Lines containing the string "right": how many are there below? Answer with the number only.

+===+

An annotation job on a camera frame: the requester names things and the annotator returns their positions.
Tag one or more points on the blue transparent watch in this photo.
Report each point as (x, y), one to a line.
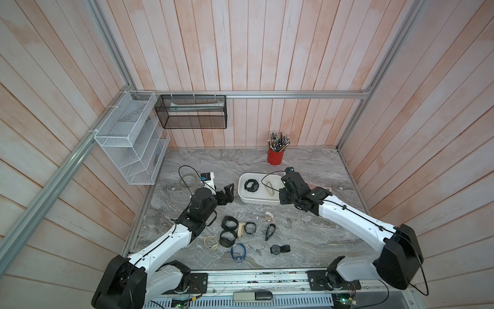
(238, 252)

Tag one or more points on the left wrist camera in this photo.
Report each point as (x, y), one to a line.
(208, 180)

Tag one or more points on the cream band watch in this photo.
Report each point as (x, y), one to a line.
(211, 242)

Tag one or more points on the black square smartwatch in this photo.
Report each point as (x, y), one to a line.
(250, 228)

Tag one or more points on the clear tape roll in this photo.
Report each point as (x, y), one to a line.
(190, 182)

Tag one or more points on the white wire mesh shelf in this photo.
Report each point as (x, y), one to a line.
(133, 138)

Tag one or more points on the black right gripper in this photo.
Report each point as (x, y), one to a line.
(282, 199)

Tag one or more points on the beige strap watch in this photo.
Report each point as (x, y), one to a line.
(241, 229)

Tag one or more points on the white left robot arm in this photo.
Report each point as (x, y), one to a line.
(133, 281)

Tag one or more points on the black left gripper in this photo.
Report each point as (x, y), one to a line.
(229, 195)

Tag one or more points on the black strap watch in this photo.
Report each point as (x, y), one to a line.
(270, 231)

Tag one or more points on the white storage box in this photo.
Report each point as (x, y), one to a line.
(261, 196)

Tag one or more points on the black mesh basket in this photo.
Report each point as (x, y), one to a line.
(196, 112)

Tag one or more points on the black round face watch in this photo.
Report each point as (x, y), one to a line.
(277, 249)

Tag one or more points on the red pen cup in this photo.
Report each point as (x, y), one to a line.
(274, 158)

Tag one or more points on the grey remote device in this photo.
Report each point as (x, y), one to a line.
(262, 296)

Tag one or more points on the pens in cup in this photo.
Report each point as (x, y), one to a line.
(278, 141)

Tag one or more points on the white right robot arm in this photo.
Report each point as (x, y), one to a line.
(397, 255)

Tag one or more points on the gold beige watch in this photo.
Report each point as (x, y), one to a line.
(271, 191)

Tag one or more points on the rose gold small watch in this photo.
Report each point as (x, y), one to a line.
(269, 217)

+===+

* [Reply]
2